Exercise goal → Please give the whole listing again exactly, without any of its pictures.

Provided material →
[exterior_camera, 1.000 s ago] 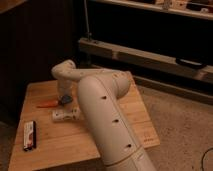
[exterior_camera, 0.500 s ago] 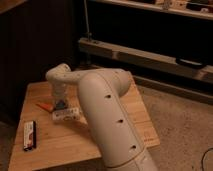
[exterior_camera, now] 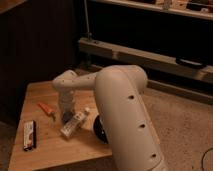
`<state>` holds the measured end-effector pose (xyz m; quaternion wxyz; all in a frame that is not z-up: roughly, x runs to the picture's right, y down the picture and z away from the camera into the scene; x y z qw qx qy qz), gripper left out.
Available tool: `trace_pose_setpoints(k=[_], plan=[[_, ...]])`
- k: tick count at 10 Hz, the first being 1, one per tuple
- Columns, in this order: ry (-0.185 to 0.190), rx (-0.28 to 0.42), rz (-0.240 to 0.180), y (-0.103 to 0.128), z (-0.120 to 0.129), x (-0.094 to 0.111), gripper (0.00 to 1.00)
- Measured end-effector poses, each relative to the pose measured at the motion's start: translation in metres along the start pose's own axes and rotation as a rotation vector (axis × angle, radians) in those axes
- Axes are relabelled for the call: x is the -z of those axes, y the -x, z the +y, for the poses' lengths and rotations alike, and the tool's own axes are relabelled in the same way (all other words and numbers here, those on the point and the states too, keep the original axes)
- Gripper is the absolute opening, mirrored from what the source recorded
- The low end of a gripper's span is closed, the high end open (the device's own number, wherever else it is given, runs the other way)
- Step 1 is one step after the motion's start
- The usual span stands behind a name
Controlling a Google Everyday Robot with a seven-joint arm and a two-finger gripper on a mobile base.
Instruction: Wipe the white sponge on the table
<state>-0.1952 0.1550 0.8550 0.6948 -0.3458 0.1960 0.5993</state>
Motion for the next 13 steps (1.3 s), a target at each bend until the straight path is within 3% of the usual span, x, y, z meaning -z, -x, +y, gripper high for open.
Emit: trace_pose_setpoints(k=[3, 5, 6, 9, 11, 12, 13], plan=[[-0.028, -0.149, 0.000, -0.014, -0.057, 0.006, 0.34], [-0.044, -0.208, -0.027, 0.001, -0.085, 0.014, 0.34], [-0.047, -0.233, -0.058, 0.019, -0.095, 0.020, 0.34], [-0.033, -0.259, -0.093, 0.069, -0.109, 0.025, 0.34], [-0.009, -0.255, -0.090, 0.114, -0.096, 0.012, 0.34], [0.000, -0.251, -0.094, 0.127, -0.088, 0.008, 0.34], [-0.006, -0.245, -0.098, 0.125, -0.089, 0.009, 0.34]])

Answer for the task →
[exterior_camera, 1.000 s ago] 
[exterior_camera, 0.500 s ago] 
[exterior_camera, now] 
`<state>` holds the measured end-effector pose (xyz m; quaternion wxyz; all in a frame that is not z-up: roughly, x runs to the picture's right, y down the picture and z away from the camera into the scene; x y z qw qx qy qz), gripper left out.
Available tool: `trace_pose_setpoints(k=[_], plan=[[_, ...]])`
- k: tick count at 10 Hz, the first being 1, one per tuple
- Columns, in this order: ry (-0.185 to 0.190), rx (-0.28 to 0.42), rz (-0.240 to 0.180), y (-0.103 to 0.128), z (-0.120 to 0.129), x (-0.094 to 0.111), gripper (0.00 to 1.00)
- Measured end-effector poses, each relative to the pose measured at the motion's start: translation in metres along the start pose's own axes and rotation as a rotation vector (axis × angle, radians) in those axes
- Axes are relabelled for the call: x is the -z of those axes, y the -x, z the +y, for the poses' lengths and rotations alike, and the tool's own axes are relabelled in the same way (all other words and numbers here, those on the point and the states too, keep the original axes)
- Gripper is the absolute opening, mirrored from what the source recorded
- The low end of a gripper's span is closed, the high end open (the device's own number, wherever else it is given, runs the other way)
- Step 1 is one step after the motion's start
- The usual span stands behind a name
Controlling a Google Everyday Robot with a seven-joint arm and a two-finger gripper on a mobile base.
Instruction: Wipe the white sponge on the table
<state>-0.1952 0.1550 0.8550 0.6948 -0.3458 0.1960 0.5993</state>
Motion for the next 13 steps (1.3 s), a target at each bend until the straight path is within 3% of the usual span, x, y, z meaning -z, -x, +y, gripper high for open.
Emit: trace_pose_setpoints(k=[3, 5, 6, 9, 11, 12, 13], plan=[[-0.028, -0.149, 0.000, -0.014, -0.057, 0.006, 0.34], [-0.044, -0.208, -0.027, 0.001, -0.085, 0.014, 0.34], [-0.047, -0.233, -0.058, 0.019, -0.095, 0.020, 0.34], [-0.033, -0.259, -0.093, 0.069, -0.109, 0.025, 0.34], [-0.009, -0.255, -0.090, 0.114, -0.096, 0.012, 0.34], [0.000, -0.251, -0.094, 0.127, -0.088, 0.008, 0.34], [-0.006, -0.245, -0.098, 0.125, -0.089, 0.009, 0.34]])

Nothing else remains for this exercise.